** Instructions to follow **
An exact, complete copy of the data that follows is needed.

** Collected material **

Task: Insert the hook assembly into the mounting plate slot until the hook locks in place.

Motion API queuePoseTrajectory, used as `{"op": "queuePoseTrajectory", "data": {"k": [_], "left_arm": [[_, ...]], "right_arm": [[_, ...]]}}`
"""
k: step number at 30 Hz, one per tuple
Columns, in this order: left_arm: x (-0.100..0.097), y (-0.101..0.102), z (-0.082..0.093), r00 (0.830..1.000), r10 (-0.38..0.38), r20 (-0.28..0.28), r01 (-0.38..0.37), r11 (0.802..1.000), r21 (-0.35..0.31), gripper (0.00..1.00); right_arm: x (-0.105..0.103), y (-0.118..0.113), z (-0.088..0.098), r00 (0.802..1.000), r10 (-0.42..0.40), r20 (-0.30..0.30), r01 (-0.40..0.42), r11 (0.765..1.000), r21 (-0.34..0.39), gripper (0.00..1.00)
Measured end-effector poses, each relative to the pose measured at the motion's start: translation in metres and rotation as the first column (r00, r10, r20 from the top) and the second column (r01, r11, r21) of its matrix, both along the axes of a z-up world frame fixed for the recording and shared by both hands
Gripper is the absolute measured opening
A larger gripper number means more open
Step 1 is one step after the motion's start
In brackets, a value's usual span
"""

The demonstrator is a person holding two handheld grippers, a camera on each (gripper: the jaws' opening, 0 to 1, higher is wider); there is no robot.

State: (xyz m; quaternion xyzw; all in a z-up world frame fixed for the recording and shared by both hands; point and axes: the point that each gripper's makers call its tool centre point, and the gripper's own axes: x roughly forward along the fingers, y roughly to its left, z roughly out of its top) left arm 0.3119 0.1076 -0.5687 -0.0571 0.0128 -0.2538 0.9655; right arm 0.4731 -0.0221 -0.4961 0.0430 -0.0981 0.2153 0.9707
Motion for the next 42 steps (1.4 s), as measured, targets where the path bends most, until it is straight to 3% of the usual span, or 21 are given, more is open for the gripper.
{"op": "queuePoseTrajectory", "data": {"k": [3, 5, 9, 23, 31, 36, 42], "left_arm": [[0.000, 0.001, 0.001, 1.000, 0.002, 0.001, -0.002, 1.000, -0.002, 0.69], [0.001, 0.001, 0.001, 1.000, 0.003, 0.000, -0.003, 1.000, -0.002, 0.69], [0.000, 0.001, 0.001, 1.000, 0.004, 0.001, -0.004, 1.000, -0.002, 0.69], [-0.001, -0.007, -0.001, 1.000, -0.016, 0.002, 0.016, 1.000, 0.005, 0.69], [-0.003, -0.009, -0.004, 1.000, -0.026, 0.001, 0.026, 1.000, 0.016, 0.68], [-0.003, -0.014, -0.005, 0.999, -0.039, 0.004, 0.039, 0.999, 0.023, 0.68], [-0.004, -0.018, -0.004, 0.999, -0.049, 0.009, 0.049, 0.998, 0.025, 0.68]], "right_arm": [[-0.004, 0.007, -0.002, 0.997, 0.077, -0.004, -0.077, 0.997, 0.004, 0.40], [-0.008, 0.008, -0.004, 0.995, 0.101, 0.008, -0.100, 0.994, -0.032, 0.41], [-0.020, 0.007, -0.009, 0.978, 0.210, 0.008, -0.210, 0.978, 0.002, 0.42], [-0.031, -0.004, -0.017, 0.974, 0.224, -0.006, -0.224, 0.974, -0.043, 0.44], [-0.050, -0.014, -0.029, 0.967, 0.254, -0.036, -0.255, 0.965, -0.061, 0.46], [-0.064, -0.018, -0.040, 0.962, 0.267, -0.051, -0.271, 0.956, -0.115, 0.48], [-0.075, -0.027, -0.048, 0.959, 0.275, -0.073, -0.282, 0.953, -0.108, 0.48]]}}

** Task solution **
Task: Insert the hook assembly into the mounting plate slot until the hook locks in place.

Motion API queuePoseTrajectory, used as `{"op": "queuePoseTrajectory", "data": {"k": [_], "left_arm": [[_, ...]], "right_arm": [[_, ...]]}}`
"""
k: step number at 30 Hz, one per tuple
Columns, in this order: left_arm: x (-0.100..0.097), y (-0.101..0.102), z (-0.082..0.093), r00 (0.830..1.000), r10 (-0.38..0.38), r20 (-0.28..0.28), r01 (-0.38..0.37), r11 (0.802..1.000), r21 (-0.35..0.31), gripper (0.00..1.00); right_arm: x (-0.105..0.103), y (-0.118..0.113), z (-0.088..0.098), r00 (0.802..1.000), r10 (-0.42..0.40), r20 (-0.30..0.30), r01 (-0.40..0.42), r11 (0.765..1.000), r21 (-0.34..0.39), gripper (0.00..1.00)
Measured end-effector poses, each relative to the pose measured at the motion's start: translation in metres and rotation as the first column (r00, r10, r20 from the top) and the second column (r01, r11, r21) of its matrix, both along the axes of a z-up world frame fixed for the recording and shared by both hands
Gripper is the absolute measured opening
A larger gripper number means more open
Step 1 is one step after the motion's start
In brackets, a value's usual span
"""

The demonstrator is a person holding two handheld grippers, a camera on each (gripper: the jaws' opening, 0 to 1, higher is wider); there is no robot.

State: (xyz m; quaternion xyzw; all in a z-up world frame fixed for the recording and shared by both hands; point and axes: the point that each gripper's makers call its tool centre point, and the gripper's own axes: x roughly forward along the fingers, y roughly to its left, z roughly out of its top) left arm 0.3119 0.1076 -0.5687 -0.0571 0.0128 -0.2538 0.9655; right arm 0.4731 -0.0221 -0.4961 0.0430 -0.0981 0.2153 0.9707
Motion for the next 42 steps (1.4 s), as measured, targets where the path bends most, until it is straight to 3% of the usual span, or 21 are given, more is open for the gripper.
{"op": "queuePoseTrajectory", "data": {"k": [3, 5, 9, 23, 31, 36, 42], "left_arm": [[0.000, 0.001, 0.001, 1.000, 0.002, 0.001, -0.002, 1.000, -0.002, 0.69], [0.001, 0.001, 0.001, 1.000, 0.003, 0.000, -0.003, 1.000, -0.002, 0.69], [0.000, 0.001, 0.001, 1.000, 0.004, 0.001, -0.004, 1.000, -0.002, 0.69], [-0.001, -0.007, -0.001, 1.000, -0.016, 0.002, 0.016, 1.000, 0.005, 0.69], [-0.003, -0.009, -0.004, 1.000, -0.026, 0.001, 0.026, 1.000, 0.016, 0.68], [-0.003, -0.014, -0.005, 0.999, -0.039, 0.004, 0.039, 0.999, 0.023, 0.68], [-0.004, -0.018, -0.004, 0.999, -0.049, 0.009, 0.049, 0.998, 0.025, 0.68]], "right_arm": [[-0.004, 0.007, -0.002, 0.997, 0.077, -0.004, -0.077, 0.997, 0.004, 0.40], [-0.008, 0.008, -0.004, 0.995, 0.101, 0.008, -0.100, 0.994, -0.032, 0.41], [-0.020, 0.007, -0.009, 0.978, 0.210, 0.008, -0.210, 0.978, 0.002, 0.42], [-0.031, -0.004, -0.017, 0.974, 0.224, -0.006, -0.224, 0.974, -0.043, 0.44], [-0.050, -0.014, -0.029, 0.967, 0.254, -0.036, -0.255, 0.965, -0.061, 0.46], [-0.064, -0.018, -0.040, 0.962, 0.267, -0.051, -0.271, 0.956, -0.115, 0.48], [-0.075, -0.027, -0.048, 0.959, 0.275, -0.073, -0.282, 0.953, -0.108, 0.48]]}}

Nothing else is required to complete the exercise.